One of the central functions of a community association’s board of directors is holding routine board meetings to carry out the policy and financial management of the association. Let’s face it, far too often association board meetings can run adrift and lose focus, and before you know it, you’re running overtime and haven’t concluded important business for the night. Running efficient and effective board meetings is essential to a well run and smoothly functioning community. In this post I’ll go beyond meeting mechanics, and offer three key factors in getting the most impact out of every board meeting.
1. Focus is Essential
Begin by setting expectations for an efficient business-like meeting by using and sticking to a timed agenda with allotted time for each item, and show the time for adjournment. Only items on the agenda can and should be discussed. Designate a board member, or the manager to keep track of time and keep the meeting focused on the agenda. If a topic is running too long and timely decisions are difficult to reach, make a motion to continue that topic on a future agenda. Perhaps more information is needed or more time is needed for consideration. When new topics come up, make a motion to add them to the agenda for the next meeting and assign research of any information needed to the manager to track down in the meantime.
Remember that under California Civil Code, the board may not discuss or take action on any item at a nonemergency meeting unless the item was placed on the agenda included in the notice that was distributed. Of course, that doesn’t prevent owners at the meeting from bringing up new topics and questions. The board should always take note of the issue or questions, provide brief factual responses when appropriate, and request its managing agent to report back to the board at a subsequent meeting concerning any matter, and place the new matter of business on a future agenda. A good association manager is key to helping and advising the board on meeting structure, policies and process to keep all meetings running as smoothly and efficiently as possible.
2. Be Prepared
Well run board meetings should focus on the decisions that need to be made at the meeting, discussion and presentation of possible solutions related to those decisions and setting new priorities that get placed on the next meeting’s agenda. In order to maintain this focus and make decisions efficiently, preparation in advance is key. Poorly planned meetings can result in confusion and inability to move business forward. The manager should be prepared to give updates on all projects and issues and provide formal reports ahead of time for the board to review in advance. Have committee reports prepared several days in advance as well.
The manager should consult with the board president and relevant committee chairpersons on topics to be included on the agenda. Once the agenda is set, be sure everyone who has a role on the agenda is well prepared with the information they need to present or make decisions on. The board should rely on their manager to gather and disseminate information that is needed for decision making. A well organized manager should present a board meeting packet with management report to the board a week in advance of the meeting. When all members of the board have the information needed for productive discussion before the meeting, and also take the responsibility to read through and consider it in advance, the meeting will run smoothly through the agenda items and achieve business objectives in the time allotted.
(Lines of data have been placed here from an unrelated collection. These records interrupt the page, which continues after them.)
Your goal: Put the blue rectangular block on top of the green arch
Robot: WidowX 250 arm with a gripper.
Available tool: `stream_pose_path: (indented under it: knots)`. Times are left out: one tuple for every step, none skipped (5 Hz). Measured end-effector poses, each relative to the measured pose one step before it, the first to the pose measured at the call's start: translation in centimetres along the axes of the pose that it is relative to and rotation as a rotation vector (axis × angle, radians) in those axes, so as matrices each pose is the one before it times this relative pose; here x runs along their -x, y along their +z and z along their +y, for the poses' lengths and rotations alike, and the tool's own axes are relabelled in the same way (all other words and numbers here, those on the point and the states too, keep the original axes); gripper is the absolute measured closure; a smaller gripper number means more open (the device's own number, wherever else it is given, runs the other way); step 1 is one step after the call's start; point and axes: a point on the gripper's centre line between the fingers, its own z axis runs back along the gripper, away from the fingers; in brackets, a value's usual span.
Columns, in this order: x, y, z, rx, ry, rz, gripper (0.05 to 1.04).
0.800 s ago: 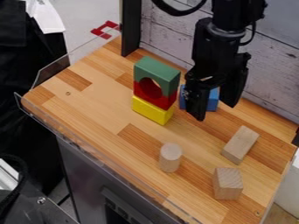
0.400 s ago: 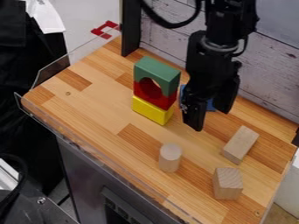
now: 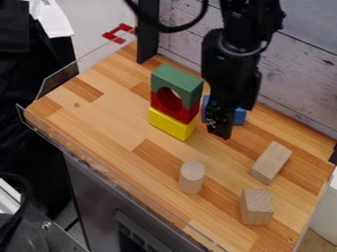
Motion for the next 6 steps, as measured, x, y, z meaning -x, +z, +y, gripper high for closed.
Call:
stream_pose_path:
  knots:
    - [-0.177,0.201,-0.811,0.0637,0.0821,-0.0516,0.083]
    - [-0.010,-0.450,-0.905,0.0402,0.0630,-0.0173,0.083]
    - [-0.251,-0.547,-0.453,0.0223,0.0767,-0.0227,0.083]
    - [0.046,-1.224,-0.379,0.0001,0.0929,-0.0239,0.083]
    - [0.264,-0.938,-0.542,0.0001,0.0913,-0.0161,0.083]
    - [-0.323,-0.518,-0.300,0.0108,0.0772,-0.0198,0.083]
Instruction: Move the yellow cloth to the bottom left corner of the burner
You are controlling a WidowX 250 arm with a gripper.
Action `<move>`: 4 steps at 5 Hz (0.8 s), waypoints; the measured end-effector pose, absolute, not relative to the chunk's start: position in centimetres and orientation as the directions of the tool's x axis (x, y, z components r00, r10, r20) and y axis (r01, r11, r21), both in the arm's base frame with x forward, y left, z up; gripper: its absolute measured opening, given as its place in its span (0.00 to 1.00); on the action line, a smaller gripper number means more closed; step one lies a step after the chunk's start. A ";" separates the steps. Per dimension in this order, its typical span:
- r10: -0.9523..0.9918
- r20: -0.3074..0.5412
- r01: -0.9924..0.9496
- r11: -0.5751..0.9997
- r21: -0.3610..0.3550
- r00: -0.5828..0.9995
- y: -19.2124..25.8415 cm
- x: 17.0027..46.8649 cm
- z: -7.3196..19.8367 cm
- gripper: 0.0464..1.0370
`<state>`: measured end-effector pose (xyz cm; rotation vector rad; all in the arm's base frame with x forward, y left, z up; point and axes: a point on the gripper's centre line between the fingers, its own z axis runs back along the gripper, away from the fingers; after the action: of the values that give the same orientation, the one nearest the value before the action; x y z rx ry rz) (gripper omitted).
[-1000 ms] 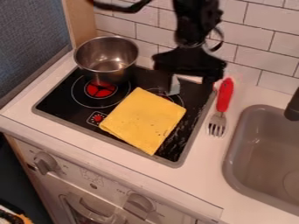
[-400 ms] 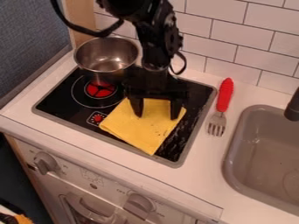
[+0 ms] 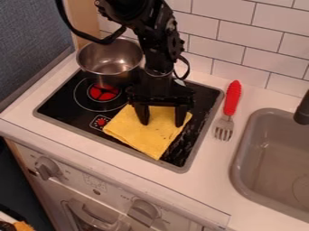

3. Have Clear Policies on Conduct
It’s no secret that HOA politics can come out in less than productive ways at HOA board meetings. Passions can run strong about issues that matter deeply to people and affect them at home in their communities. The key is to know how to channel that energy, provide structure, and have clear guidelines for conduct. Keeping things calm and professional will have the biggest effect on productivity and positive morale. If you have an angry homeowner in attendance, first listen and try to understand the underlying reasons. Redirect the complaint by asking them to explain, and resist arguing any points. Often feeling heard calms ruffled feathers. If your association experiences chronic complainers or owners that tend to dominate at meetings, consider adopting a meeting conduct policy. The policy should provide for an owner open forum with a speaking time limit of 2-3 minutes per owner, establish conduct rules and expectations, and state what steps the board will take if the meeting gets out of hand. Taking a break is always a good idea, or in extreme circumstances, adjourn and reschedule the meeting. Having a policy and communicating the policy expectations to owners will get your association off on better footing for productive and civil meetings.
When the Board and Manager work together to conduct meetings according to these key principles, the community association will be able to move business forward in an orderly fashion with regular progress forward and efficient community governance.